Analyzing results

This section discusses the format of Shadow's log files, and how to analyze the results contained therein.

the log file

Shadow produces log messages in the following format:

real-time [thread-id] virtual-time [logdomain-loglevel] [hostname-ip] [function-name] MESSAGE

real-time:
the wall clock time since the start of the experiment, represented as hours:minutes:seconds:microseconds
thread-id:
the ID of the worker thread that generated the message
virtual-time:
the simulated time since the start of the experiment, represented as hours:minutes:seconds:nanoseconds
logdomain:
either shadow or the name of one of the plug-ins as specified in the id tag of the plugin element in the XML file (e.g., scallion, filetransfer, echoplugin, torrent, browser)
loglevel:
one of error < critical < warning < message < info < debug, in that order
hostname:
the name of the node as specified in the id tag of the node element in the XML file
ip:
the IP address of the node as specified in the ip tag of the node element in the XML file, or a random IP address if one is not specified
NOTE: all IP addresses are random until this feature is completed
function-name:
the name of the function logging the message
MESSAGE:
the actual message to be logged

By default, Shadow only prints plug-in and core messages at or below the message log level. This behavior can be changed using the Shadow option -l or --log-level.
NOTE: in addition to Shadow's log level, Scallion experiments should also change Tor's log level in the *torrc files if lower level Tor messages are desired

gathering statistics

Shadow includes a heartbeat message that contains some useful system information for each virtual node in the experiment. This information is contained in messages containing the string shadow-heartbeat and includes:

CPU value %:
the percentage of time spent executing code inside the plug-in over the previous interval
NOTE: this value will be 0 if using --cpu-threshold=-1
MEM value KiB:
the total memory currently consumed by the node's plug-in, in Kibibytes
interval value seconds:
the number of seconds used to calculate interval statistics
alloc value KiB:
the amount of memory allocated (i.e. malloced) in the last interval, in Kibibytes
dealloc value KiB:
the amount of memory de-allocated (i.e. freed) in the last interval, in Kibibytes
Rx value B:
the amount of network data received in the last interval, in Bytes
Tx value B:
the amount of network data sent in the last interval, in Bytes

These heartbeats are logged at the message level every 60 seconds by default. The heartbeat log level can be changed with the option -g or --stat-log-level and the heartbeat interval set with the option -h or --stat-interval.

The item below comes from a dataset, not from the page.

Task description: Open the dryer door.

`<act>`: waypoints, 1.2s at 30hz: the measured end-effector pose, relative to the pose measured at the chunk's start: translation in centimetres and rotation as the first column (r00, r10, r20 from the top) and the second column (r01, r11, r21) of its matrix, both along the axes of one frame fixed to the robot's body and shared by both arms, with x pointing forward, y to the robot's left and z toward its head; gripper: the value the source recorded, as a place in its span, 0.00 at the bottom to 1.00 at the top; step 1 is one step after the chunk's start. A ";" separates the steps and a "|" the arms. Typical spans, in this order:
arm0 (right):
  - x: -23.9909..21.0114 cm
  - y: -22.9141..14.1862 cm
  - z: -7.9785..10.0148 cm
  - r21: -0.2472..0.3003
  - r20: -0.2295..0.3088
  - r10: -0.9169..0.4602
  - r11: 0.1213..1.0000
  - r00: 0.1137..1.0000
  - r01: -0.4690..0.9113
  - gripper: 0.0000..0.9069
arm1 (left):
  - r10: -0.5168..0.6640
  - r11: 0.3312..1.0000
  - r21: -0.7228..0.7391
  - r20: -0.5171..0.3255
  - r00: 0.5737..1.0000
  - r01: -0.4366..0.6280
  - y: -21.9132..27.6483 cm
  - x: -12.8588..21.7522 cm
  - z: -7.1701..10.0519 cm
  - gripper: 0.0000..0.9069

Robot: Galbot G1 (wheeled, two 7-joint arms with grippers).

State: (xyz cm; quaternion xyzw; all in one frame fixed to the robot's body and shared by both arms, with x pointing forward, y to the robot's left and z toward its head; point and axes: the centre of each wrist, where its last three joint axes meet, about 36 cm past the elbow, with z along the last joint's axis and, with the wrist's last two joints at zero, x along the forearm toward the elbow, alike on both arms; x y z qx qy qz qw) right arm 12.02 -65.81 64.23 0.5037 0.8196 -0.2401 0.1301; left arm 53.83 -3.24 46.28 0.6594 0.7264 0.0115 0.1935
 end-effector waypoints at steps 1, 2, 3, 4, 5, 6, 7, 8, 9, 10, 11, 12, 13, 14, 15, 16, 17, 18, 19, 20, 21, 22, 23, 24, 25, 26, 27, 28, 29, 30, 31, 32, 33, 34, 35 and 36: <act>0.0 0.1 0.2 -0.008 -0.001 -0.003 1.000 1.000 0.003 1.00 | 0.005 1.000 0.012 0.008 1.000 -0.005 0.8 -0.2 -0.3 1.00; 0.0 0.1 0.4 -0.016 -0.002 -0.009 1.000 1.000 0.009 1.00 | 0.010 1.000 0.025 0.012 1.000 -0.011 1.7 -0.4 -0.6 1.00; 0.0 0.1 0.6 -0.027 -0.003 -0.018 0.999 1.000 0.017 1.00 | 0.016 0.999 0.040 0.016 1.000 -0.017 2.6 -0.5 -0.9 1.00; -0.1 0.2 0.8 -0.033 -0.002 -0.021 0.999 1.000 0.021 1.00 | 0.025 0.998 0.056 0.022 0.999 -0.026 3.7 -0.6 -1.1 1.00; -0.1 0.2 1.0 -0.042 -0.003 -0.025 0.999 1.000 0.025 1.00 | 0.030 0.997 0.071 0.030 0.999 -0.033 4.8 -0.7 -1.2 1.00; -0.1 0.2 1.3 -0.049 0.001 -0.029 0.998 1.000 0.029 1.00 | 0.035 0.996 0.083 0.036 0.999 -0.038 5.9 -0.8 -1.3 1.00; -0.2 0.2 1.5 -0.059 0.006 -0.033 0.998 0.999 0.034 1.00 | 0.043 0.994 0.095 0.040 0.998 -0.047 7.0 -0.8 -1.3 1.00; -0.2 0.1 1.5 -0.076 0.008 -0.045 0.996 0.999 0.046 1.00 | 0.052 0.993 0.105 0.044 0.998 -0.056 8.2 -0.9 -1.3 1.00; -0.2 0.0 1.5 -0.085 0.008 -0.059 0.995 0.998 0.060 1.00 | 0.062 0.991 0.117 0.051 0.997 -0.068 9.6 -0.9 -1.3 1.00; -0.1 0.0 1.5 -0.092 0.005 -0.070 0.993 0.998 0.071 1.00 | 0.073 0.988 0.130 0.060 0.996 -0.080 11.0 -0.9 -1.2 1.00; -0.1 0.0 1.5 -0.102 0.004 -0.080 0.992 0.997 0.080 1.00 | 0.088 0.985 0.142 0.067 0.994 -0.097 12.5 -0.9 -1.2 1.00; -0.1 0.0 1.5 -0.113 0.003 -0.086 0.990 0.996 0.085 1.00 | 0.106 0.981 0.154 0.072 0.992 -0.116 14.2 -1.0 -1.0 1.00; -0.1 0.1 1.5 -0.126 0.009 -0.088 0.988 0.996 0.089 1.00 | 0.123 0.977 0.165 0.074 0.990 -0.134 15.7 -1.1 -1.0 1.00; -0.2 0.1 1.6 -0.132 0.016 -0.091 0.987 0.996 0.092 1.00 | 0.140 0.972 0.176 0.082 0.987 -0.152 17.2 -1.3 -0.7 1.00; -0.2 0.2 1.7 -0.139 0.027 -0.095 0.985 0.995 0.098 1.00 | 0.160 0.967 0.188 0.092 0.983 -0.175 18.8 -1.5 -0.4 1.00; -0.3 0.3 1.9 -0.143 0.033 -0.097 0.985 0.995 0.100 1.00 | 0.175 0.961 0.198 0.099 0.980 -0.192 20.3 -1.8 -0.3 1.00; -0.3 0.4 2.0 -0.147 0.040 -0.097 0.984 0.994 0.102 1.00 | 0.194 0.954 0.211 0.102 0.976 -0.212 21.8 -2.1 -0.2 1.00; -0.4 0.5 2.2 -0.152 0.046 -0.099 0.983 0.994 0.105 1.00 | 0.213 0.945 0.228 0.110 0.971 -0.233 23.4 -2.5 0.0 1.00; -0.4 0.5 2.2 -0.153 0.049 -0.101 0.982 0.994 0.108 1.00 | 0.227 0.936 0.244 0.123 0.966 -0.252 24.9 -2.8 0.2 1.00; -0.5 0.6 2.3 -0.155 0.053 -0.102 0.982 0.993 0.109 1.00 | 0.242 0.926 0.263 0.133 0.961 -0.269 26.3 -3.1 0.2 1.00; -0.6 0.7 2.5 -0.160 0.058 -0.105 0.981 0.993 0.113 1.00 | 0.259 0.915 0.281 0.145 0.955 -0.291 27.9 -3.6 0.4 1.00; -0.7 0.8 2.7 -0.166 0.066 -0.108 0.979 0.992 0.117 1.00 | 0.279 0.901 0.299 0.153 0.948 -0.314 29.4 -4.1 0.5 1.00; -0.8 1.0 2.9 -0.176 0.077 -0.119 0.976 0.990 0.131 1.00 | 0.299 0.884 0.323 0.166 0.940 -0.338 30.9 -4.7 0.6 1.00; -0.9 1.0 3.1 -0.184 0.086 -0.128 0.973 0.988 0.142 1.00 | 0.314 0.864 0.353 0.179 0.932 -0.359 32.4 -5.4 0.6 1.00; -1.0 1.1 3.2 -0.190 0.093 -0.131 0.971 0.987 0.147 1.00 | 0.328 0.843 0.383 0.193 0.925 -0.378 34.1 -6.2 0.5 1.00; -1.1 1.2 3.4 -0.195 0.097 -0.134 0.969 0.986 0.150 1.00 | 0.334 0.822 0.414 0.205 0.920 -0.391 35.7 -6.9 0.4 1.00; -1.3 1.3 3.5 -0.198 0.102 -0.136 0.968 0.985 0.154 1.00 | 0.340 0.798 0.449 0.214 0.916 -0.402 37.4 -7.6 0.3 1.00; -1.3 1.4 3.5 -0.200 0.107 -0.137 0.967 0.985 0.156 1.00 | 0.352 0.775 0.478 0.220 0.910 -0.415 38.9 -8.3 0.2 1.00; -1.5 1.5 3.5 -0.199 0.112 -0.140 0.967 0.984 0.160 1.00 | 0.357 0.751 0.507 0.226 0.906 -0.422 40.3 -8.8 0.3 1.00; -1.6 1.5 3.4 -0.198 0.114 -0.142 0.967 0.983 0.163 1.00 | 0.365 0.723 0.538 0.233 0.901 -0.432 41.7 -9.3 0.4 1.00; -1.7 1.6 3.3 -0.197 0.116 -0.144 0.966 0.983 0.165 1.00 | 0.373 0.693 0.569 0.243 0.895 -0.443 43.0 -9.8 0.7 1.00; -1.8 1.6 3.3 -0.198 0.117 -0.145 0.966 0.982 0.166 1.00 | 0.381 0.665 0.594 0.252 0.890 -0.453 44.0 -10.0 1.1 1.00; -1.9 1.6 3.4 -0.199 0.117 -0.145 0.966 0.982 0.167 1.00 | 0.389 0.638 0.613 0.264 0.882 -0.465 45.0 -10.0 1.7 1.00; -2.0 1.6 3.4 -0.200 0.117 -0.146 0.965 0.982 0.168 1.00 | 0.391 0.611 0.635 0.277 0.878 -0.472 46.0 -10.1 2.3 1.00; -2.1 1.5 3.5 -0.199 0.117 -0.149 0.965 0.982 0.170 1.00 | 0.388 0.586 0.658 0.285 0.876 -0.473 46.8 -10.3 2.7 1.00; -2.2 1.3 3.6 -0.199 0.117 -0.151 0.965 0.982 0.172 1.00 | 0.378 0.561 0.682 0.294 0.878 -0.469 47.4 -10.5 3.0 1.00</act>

Each plug-in also generally prints useful statistics, such as file download size and timing information. See the plug-in usage pages for an explanation of what each provides.

parsing and plotting results

Shadow includes a python script contrib/analyze.py that can parse a log file and extract these important statistics. This script can also plot the results using python's pylab module.

The script is meant to be generic enough to parse any Shadow output and extract whatever information it knows about. This includes network throughput over time, client download statistics, and client load statistics (some of these are gathered from plug-in log messages).

For more information:

python contrib/analyze.py --help
python contrib/analyze.py parse --help
python contrib/analyze.py plot --help

NOTE: the analyze.py script requires some python modules, most notably the pylab module

examples

Here are some quick examples of how to use the analyze.py script.

filetransfer

Consider a set of experiments where we would like to analyze the effect of changing the size of our nodes' network interface receive buffer. We run the following 2 experiments:

shadow --tcp-windows=1 --file > window1.log
shadow --tcp-windows=1000 --file > window1000.log

To parse these log files, we use the contrib/analyze.py script as follows:

python contrib/analyze.py parse --cutoff=0 --output=window1 window1.log
python contrib/analyze.py parse --cutoff=0 --output=window1000 window1000.log

Each of the directories window1/ and window1000/ now contain data statistics files extracted from the log files. We can now combine and visualize these results by plotting them with pylab:

python contrib/analyze.py plot --title "Shadow TCP Window Test" --prefix "window" --data window1/ "1 packet" --data window1000/ "1000 packets"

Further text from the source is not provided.